* Task details:
A faithful, complete transcription of the listing is required.

* Supplied information:
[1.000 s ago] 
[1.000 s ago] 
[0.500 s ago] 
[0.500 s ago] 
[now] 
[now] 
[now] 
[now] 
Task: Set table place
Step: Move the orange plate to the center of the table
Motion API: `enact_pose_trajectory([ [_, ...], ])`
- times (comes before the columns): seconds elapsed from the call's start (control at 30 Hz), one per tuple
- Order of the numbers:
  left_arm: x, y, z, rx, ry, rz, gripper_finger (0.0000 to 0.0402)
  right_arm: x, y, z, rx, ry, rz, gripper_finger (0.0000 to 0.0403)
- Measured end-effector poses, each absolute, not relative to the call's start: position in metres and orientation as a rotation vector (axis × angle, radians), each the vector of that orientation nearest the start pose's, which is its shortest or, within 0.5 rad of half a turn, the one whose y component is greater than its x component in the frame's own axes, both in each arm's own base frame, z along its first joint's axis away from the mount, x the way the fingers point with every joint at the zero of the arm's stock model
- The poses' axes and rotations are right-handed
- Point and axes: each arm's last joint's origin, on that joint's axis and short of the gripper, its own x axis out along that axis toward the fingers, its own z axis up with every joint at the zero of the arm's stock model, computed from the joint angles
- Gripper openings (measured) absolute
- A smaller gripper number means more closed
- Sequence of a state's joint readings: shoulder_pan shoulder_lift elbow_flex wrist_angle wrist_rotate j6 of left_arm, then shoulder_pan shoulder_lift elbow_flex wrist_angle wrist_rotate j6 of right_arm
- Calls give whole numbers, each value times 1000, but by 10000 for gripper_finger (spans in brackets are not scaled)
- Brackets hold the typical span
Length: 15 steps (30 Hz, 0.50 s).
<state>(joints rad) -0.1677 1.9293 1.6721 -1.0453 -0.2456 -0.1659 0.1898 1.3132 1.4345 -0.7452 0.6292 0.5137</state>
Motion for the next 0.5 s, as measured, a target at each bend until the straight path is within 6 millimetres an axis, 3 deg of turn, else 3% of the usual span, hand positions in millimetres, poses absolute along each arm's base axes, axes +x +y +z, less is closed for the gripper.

* Exercise output:
[1.000 s ago] 
[1.000 s ago] 
[0.500 s ago] 
[0.500 s ago] 
[now] 
[now] 
[now] 
[now] 
Task: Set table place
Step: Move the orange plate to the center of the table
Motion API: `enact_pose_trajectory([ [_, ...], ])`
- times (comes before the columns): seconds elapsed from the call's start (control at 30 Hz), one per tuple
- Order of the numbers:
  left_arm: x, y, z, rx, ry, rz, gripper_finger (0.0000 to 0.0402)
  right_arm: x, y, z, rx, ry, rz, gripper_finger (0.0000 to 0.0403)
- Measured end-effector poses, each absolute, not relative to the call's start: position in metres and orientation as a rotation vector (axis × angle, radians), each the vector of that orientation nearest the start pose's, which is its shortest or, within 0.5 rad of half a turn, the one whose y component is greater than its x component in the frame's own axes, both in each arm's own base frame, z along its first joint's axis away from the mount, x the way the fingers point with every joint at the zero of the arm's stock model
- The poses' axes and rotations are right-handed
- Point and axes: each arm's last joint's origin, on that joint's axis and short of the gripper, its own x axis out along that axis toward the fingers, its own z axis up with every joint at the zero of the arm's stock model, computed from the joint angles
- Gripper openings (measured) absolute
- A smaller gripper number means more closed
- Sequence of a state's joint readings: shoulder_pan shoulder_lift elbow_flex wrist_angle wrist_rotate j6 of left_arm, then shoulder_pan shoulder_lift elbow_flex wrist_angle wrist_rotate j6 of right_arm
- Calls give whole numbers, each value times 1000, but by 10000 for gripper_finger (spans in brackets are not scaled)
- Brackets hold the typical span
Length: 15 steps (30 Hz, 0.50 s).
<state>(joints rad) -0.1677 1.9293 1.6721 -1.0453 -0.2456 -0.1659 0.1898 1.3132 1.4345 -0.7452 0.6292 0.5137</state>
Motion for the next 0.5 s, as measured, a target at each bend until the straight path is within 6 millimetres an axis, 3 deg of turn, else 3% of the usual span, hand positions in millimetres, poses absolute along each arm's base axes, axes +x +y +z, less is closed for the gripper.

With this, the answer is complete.